▶ Directions
Filter the data for lines with the word "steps", then copy every line so identified.
(The data Opens)
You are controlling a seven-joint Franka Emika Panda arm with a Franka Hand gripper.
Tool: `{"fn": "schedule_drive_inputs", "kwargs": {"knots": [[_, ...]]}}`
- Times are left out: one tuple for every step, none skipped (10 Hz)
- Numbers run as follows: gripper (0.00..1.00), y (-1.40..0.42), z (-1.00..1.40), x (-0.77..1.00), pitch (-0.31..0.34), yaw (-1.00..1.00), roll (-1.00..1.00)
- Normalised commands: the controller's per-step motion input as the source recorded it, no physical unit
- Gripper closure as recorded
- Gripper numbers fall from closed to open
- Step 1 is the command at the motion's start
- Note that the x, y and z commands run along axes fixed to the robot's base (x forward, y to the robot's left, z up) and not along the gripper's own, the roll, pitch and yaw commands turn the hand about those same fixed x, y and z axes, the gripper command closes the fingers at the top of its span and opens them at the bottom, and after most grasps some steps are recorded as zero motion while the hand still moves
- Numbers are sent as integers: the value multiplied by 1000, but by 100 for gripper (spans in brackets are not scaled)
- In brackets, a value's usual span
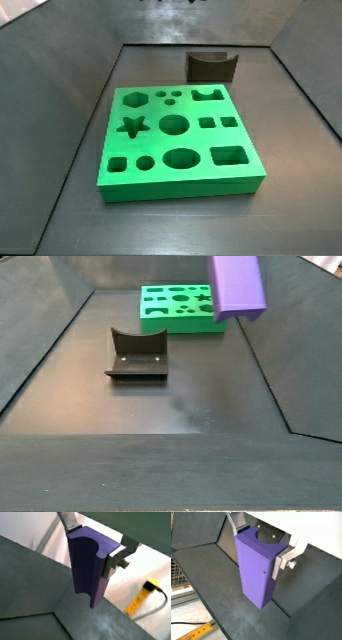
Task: Pick up the arch object. Move up. Place the arch object on the fixture. Regrasp the arch object. Rotate the arch object. Move to above the board. Insert the arch object.
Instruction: Rotate the arch object.
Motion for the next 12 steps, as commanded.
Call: {"fn": "schedule_drive_inputs", "kwargs": {"knots": [[100,25,10,78,-83,-1000,-989],[100,54,50,-28,-29,-1000,-982],[100,37,53,-59,0,-1000,-971],[100,30,41,-55,69,-1000,-952],[100,22,25,-14,139,-1000,-943],[100,22,25,-17,191,-1000,-939],[100,17,37,-34,242,-1000,-939],[100,11,51,-51,292,-1000,-942],[100,12,58,-57,356,-1000,-956],[100,16,59,-54,404,-1000,-976],[100,18,67,-35,459,-979,-1000],[100,19,65,-26,498,-951,-1000]]}}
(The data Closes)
▶ Answer
- Note that the x, y and z commands run along axes fixed to the robot's base (x forward, y to the robot's left, z up) and not along the gripper's own, the roll, pitch and yaw commands turn the hand about those same fixed x, y and z axes, the gripper command closes the fingers at the top of its span and opens them at the bottom, and after most grasps some steps are recorded as zero motion while the hand still moves
Motion for the next 12 steps, as commanded.

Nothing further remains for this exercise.